* **Your task**
Please return each entry that follows exactly as written, and keep the pictures out.

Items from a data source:
--------------------

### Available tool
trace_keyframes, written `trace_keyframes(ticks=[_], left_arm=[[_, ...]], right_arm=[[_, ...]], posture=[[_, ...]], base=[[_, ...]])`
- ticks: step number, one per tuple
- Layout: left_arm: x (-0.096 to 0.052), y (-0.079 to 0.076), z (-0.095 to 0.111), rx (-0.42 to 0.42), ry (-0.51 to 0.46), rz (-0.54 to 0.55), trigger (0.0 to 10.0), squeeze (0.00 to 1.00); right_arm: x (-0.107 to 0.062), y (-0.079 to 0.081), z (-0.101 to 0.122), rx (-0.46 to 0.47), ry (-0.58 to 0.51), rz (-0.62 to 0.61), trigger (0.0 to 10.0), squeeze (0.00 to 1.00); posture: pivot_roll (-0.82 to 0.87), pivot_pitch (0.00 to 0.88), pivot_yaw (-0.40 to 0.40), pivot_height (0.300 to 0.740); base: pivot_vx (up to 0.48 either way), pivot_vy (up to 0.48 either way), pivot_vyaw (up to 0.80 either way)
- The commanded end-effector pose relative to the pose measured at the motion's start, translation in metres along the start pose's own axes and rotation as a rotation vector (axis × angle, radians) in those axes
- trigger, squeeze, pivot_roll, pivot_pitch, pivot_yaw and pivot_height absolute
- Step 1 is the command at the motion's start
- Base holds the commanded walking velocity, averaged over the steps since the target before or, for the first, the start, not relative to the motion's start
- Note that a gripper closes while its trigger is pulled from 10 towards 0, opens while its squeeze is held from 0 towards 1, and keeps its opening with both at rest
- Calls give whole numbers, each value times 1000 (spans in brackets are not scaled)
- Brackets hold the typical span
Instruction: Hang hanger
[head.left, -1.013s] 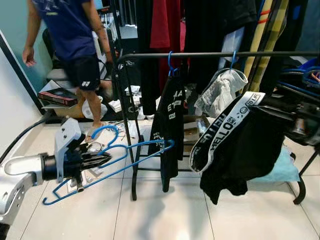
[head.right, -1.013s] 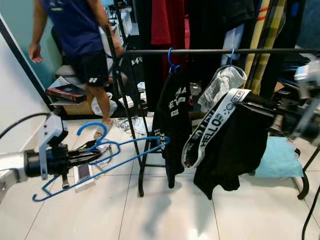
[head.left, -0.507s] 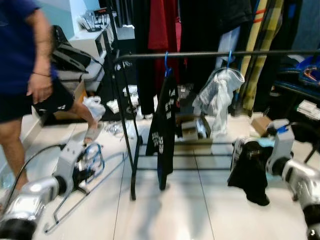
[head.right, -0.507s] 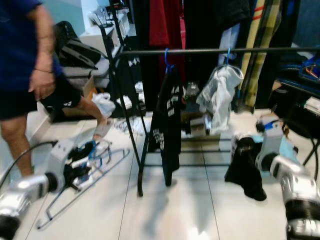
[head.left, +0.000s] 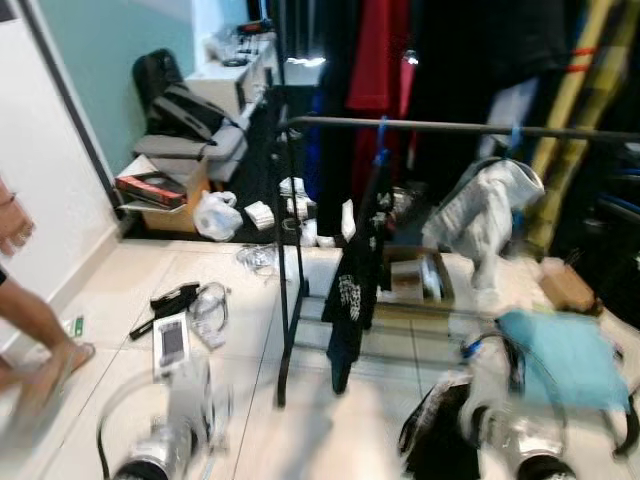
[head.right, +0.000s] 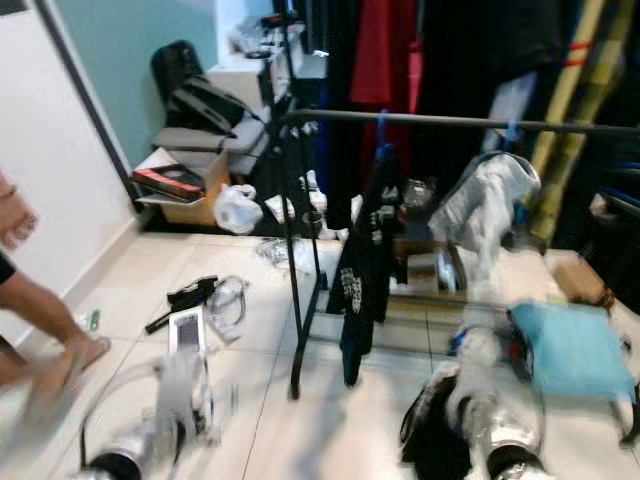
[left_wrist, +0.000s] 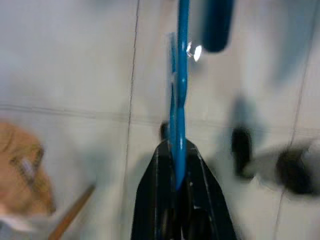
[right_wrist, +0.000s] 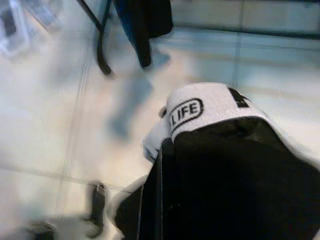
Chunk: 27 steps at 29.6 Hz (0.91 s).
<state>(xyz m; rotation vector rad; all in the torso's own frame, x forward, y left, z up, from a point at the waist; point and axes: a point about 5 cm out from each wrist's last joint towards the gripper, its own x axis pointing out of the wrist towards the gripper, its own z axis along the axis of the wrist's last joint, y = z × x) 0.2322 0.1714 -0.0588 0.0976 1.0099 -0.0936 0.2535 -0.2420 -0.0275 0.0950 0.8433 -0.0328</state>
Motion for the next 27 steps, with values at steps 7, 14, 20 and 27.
trace_keyframes(ticks=[7, 14, 20, 27], left_arm=[[1, 1, 1, 230, 38, 22, 10000, 0], [0, 6, 2, 205, 34, 19, 10000, 0], [0, 6, 3, 196, 27, 20, 10000, 0], [1, 1, 2, 230, 25, -4, 10000, 0]], right_arm=[[6, 23, -18, -264, 68, 34, 10000, 0], [6, 32, -31, -370, 123, 57, 10000, 0], [7, 35, -32, -396, 127, 64, 10000, 0], [7, 32, -30, -401, 111, 47, 10000, 0]], posture=[[-19, 0, 13, 740], [12, 0, -8, 740], [24, 0, -25, 740], [24, 0, -28, 740]], base=[[0, 0, 794], [0, 0, 794], [0, 0, 794], [-279, 0, 454]])
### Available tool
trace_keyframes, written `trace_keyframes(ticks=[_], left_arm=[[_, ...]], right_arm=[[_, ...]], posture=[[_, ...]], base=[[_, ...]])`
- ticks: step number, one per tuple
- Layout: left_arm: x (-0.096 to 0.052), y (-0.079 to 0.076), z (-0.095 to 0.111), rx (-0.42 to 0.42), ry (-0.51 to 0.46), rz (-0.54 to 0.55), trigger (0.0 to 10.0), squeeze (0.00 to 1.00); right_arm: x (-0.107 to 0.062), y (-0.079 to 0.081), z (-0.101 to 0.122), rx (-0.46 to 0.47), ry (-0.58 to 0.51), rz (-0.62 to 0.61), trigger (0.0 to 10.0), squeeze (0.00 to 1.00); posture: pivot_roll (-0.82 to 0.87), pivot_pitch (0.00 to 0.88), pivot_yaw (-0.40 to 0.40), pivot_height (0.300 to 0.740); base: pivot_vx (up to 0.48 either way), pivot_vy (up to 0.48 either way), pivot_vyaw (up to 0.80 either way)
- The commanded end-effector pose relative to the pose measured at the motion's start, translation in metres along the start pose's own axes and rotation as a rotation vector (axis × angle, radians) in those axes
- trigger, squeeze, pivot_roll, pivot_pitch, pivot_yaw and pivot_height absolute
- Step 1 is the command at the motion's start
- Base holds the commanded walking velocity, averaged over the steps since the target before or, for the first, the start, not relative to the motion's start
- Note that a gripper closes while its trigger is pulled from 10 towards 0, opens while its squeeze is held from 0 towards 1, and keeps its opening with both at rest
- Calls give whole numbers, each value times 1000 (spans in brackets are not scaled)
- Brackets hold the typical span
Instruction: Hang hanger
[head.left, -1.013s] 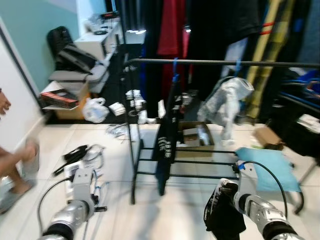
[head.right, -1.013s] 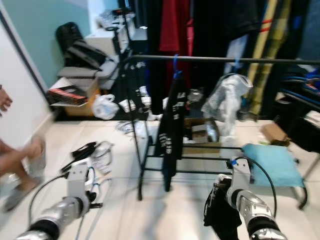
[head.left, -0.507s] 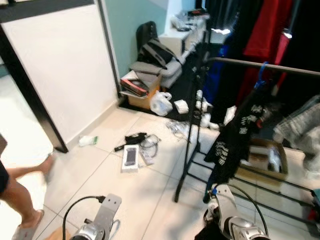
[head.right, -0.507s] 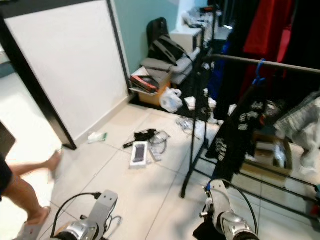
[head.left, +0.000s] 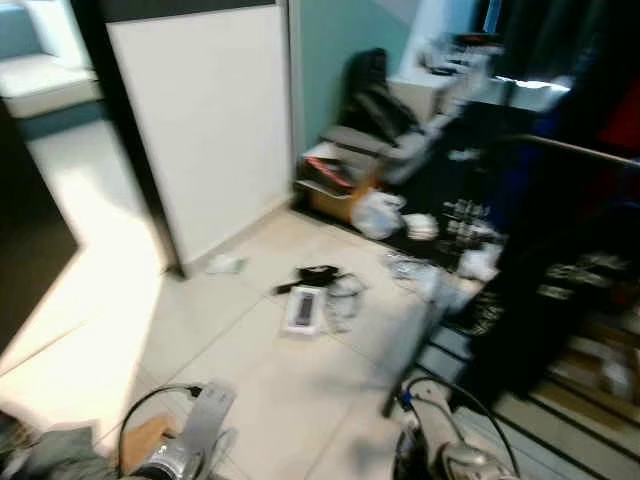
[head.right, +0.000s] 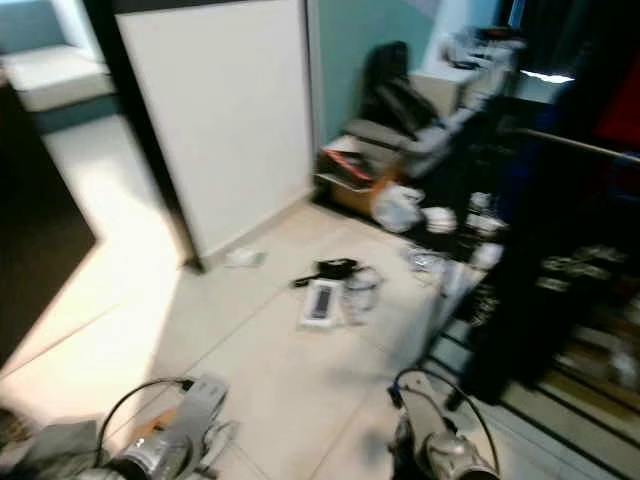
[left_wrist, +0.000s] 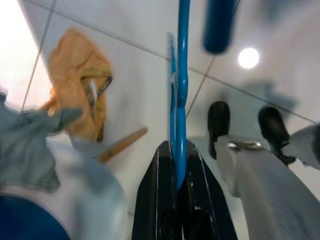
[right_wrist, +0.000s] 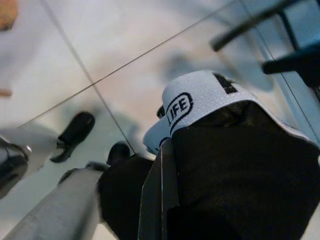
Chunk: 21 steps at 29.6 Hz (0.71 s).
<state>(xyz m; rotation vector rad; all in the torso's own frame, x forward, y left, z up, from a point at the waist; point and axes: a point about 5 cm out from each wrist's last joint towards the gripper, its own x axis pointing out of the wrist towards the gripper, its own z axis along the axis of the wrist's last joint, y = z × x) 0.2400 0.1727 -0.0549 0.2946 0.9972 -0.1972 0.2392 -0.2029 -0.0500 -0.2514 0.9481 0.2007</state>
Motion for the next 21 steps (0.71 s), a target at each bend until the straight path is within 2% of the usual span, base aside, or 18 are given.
trace_keyframes(ticks=[1, 10, 21], left_arm=[[0, -3, -6, 21, 25, -14, 10000, 0], [1, -7, -8, 54, 27, -27, 10000, 0], [1, -6, -11, 53, 34, -26, 10000, 0]], right_arm=[[-1, -5, -3, -4, -3, -25, 10000, 0], [-1, -5, -4, -19, -2, -20, 10000, 0], [-1, -3, -7, -2, -1, -16, 10000, 0]], posture=[[24, 0, -25, 740], [17, 0, -15, 740], [25, 0, -21, 740]], base=[[-334, 0, 0], [-346, 0, 0], [-361, 0, 0]])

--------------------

* **Your response**
### Available tool
trace_keyframes, written `trace_keyframes(ticks=[_], left_arm=[[_, ...]], right_arm=[[_, ...]], posture=[[_, ...]], base=[[_, ...]])`
- ticks: step number, one per tuple
- Layout: left_arm: x (-0.096 to 0.052), y (-0.079 to 0.076), z (-0.095 to 0.111), rx (-0.42 to 0.42), ry (-0.51 to 0.46), rz (-0.54 to 0.55), trigger (0.0 to 10.0), squeeze (0.00 to 1.00); right_arm: x (-0.107 to 0.062), y (-0.079 to 0.081), z (-0.101 to 0.122), rx (-0.46 to 0.47), ry (-0.58 to 0.51), rz (-0.62 to 0.61), trigger (0.0 to 10.0), squeeze (0.00 to 1.00); posture: pivot_roll (-0.82 to 0.87), pivot_pitch (0.00 to 0.88), pivot_yaw (-0.40 to 0.40), pivot_height (0.300 to 0.740); base: pivot_vx (up to 0.48 either way), pivot_vy (up to 0.48 either way), pivot_vyaw (up to 0.80 either way)
- The commanded end-effector pose relative to the pose measured at the motion's start, translation in metres along the start pose's own axes and rotation as a rotation vector (axis × angle, radians) in those axes
- trigger, squeeze, pivot_roll, pivot_pitch, pivot_yaw and pivot_height absolute
- Step 1 is the command at the motion's start
- Base holds the commanded walking velocity, averaged over the steps since the target before or, for the first, the start, not relative to the motion's start
- Note that a gripper closes while its trigger is pulled from 10 towards 0, opens while its squeeze is held from 0 towards 1, and keeps its opening with both at rest
- Calls give whole numbers, each value times 1000 (spans in brackets are not scaled)
- Brackets hold the typical span
Instruction: Hang hanger
[head.left, -1.013s] 
[head.right, -1.013s] 
[head.left, -0.507s] 
[head.right, -0.507s] 
[head.left, +0.000s] 
[head.right, +0.000s] 
[left_wrist, +0.000s] 
[right_wrist, +0.000s] 
Chunk: 27 steps at 29.6 Hz (0.91 s).
<state>(xyz m; rotation vector rad; all in the torso's own frame, x forward, y left, z up, from a point at the waist; point and axes: a point about 5 cm out from each wrist's last joint towards the gripper, its own x axis pointing out of the wrist towards the gripper, its own z axis along the axis of the wrist's last joint, y = z × x) 0.2322 0.1714 -0.0588 0.0976 1.0099 -0.0936 0.2535 -0.2420 -0.0275 0.0950 0.8433 -0.0328</state>
Motion for the next 27 steps, with values at steps 7, 14, 20 and 27.
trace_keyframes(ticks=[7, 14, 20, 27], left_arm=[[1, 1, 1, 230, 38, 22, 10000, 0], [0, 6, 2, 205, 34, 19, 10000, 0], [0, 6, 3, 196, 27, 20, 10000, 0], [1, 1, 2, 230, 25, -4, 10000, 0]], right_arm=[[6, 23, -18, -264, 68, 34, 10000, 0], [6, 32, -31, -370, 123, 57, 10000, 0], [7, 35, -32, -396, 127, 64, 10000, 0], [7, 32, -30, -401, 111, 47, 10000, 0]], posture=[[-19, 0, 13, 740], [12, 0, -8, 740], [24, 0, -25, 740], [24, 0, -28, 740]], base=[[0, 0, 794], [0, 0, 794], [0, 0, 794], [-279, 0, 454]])
### Available tool
trace_keyframes, written `trace_keyframes(ticks=[_], left_arm=[[_, ...]], right_arm=[[_, ...]], posture=[[_, ...]], base=[[_, ...]])`
- ticks: step number, one per tuple
- Layout: left_arm: x (-0.096 to 0.052), y (-0.079 to 0.076), z (-0.095 to 0.111), rx (-0.42 to 0.42), ry (-0.51 to 0.46), rz (-0.54 to 0.55), trigger (0.0 to 10.0), squeeze (0.00 to 1.00); right_arm: x (-0.107 to 0.062), y (-0.079 to 0.081), z (-0.101 to 0.122), rx (-0.46 to 0.47), ry (-0.58 to 0.51), rz (-0.62 to 0.61), trigger (0.0 to 10.0), squeeze (0.00 to 1.00); posture: pivot_roll (-0.82 to 0.87), pivot_pitch (0.00 to 0.88), pivot_yaw (-0.40 to 0.40), pivot_height (0.300 to 0.740); base: pivot_vx (up to 0.48 either way), pivot_vy (up to 0.48 either way), pivot_vyaw (up to 0.80 either way)
- The commanded end-effector pose relative to the pose measured at the motion's start, translation in metres along the start pose's own axes and rotation as a rotation vector (axis × angle, radians) in those axes
- trigger, squeeze, pivot_roll, pivot_pitch, pivot_yaw and pivot_height absolute
- Step 1 is the command at the motion's start
- Base holds the commanded walking velocity, averaged over the steps since the target before or, for the first, the start, not relative to the motion's start
- Note that a gripper closes while its trigger is pulled from 10 towards 0, opens while its squeeze is held from 0 towards 1, and keeps its opening with both at rest
- Calls give whole numbers, each value times 1000 (spans in brackets are not scaled)
- Brackets hold the typical span
Instruction: Hang hanger
[head.left, -1.013s] 
[head.right, -1.013s] 
[head.left, -0.507s] 
[head.right, -0.507s] 
[head.left, +0.000s] 
[head.right, +0.000s] 
[left_wrist, +0.000s] 
[right_wrist, +0.000s] 
Chunk: 21 steps at 29.6 Hz (0.71 s).
<state>(xyz m; rotation vector rad; all in the torso's own frame, x forward, y left, z up, from a point at the waist; point and axes: a point about 5 cm out from each wrist's last joint towards the gripper, its own x axis pointing out of the wrist towards the gripper, its own z axis along the axis of the wrist's last joint, y = z × x) 0.2400 0.1727 -0.0549 0.2946 0.9972 -0.1972 0.2392 -0.2029 -0.0500 -0.2514 0.9481 0.2007</state>
Motion for the next 21 steps (0.71 s), a target at each bend until the straight path is within 2% of the usual span, base aside, or 18 are given.
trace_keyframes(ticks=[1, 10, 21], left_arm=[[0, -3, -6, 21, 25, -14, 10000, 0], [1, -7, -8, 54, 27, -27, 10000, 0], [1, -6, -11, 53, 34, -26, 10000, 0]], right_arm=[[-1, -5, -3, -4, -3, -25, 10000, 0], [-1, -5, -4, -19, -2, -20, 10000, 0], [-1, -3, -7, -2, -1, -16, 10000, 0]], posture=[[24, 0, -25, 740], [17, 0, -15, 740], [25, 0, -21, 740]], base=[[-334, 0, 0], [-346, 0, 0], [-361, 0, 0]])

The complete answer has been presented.